WHAT NEEDS TO BE DONE: Nothing but the exact lines from the one containing "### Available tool" through the last line of the records below belongs in your answer.

(Stored data entries)
· · · ·
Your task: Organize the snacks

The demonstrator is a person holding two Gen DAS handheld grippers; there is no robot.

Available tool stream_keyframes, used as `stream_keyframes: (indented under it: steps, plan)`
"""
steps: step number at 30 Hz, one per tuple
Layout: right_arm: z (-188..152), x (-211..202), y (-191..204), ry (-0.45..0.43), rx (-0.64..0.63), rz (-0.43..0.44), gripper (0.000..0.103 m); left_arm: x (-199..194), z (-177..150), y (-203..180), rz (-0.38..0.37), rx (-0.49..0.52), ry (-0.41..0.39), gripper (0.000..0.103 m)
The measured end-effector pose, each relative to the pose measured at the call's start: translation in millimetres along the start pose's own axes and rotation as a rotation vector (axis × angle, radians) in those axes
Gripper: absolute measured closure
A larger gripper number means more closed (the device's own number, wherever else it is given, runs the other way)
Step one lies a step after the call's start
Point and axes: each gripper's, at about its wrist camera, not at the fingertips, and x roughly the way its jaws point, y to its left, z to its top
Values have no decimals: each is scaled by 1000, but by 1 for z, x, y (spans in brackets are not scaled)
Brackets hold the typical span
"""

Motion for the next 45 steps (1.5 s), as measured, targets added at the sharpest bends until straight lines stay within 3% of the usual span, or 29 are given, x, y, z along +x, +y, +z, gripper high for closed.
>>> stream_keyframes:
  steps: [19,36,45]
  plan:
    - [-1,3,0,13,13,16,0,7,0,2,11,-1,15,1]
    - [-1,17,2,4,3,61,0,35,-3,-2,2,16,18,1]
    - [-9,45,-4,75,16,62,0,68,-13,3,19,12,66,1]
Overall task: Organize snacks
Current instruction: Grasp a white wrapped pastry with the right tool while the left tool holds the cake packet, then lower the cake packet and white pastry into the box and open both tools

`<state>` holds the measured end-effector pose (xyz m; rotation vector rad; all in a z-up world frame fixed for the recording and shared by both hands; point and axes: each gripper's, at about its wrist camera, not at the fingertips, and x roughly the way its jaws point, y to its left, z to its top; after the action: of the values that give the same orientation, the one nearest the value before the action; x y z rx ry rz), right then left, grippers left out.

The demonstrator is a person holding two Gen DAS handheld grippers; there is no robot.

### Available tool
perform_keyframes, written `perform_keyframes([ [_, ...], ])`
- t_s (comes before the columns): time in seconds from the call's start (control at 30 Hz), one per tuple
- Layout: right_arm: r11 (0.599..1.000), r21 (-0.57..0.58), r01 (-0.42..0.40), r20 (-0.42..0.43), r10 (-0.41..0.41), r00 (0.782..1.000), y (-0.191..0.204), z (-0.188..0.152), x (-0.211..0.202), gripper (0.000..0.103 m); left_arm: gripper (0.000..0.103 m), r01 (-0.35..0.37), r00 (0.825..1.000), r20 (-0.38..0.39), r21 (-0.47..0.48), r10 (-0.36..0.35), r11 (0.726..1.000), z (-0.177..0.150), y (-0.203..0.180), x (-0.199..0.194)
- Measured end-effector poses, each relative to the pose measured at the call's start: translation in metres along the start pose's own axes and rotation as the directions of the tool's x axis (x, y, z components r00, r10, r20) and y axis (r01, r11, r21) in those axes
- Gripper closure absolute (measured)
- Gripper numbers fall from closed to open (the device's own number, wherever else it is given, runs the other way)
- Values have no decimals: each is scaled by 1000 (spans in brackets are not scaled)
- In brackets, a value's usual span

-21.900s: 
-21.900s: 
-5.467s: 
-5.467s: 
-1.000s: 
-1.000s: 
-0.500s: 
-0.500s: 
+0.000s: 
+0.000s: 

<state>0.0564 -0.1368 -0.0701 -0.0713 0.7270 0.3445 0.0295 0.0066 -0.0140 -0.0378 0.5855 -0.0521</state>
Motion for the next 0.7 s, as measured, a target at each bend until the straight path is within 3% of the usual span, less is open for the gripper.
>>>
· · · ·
YOUR RESPONSE:
### Available tool
perform_keyframes, written `perform_keyframes([ [_, ...], ])`
- t_s (comes before the columns): time in seconds from the call's start (control at 30 Hz), one per tuple
- Layout: right_arm: r11 (0.599..1.000), r21 (-0.57..0.58), r01 (-0.42..0.40), r20 (-0.42..0.43), r10 (-0.41..0.41), r00 (0.782..1.000), y (-0.191..0.204), z (-0.188..0.152), x (-0.211..0.202), gripper (0.000..0.103 m); left_arm: gripper (0.000..0.103 m), r01 (-0.35..0.37), r00 (0.825..1.000), r20 (-0.38..0.39), r21 (-0.47..0.48), r10 (-0.36..0.35), r11 (0.726..1.000), z (-0.177..0.150), y (-0.203..0.180), x (-0.199..0.194)
- Measured end-effector poses, each relative to the pose measured at the call's start: translation in metres along the start pose's own axes and rotation as the directions of the tool's x axis (x, y, z components r00, r10, r20) and y axis (r01, r11, r21) in those axes
- Gripper closure absolute (measured)
- Gripper numbers fall from closed to open (the device's own number, wherever else it is given, runs the other way)
- Values have no decimals: each is scaled by 1000 (spans in brackets are not scaled)
- In brackets, a value's usual span

-21.900s: 
-21.900s: 
-5.467s: 
-5.467s: 
-1.000s: 
-1.000s: 
-0.500s: 
-0.500s: 
+0.000s: 
+0.000s: 

<state>0.0564 -0.1368 -0.0701 -0.0713 0.7270 0.3445 0.0295 0.0066 -0.0140 -0.0378 0.5855 -0.0521</state>
Motion for the next 0.7 s, as measured, a target at each bend until the straight path is within 3% of the usual span, less is open for the gripper.
>>>

What the exercise asked for is now done.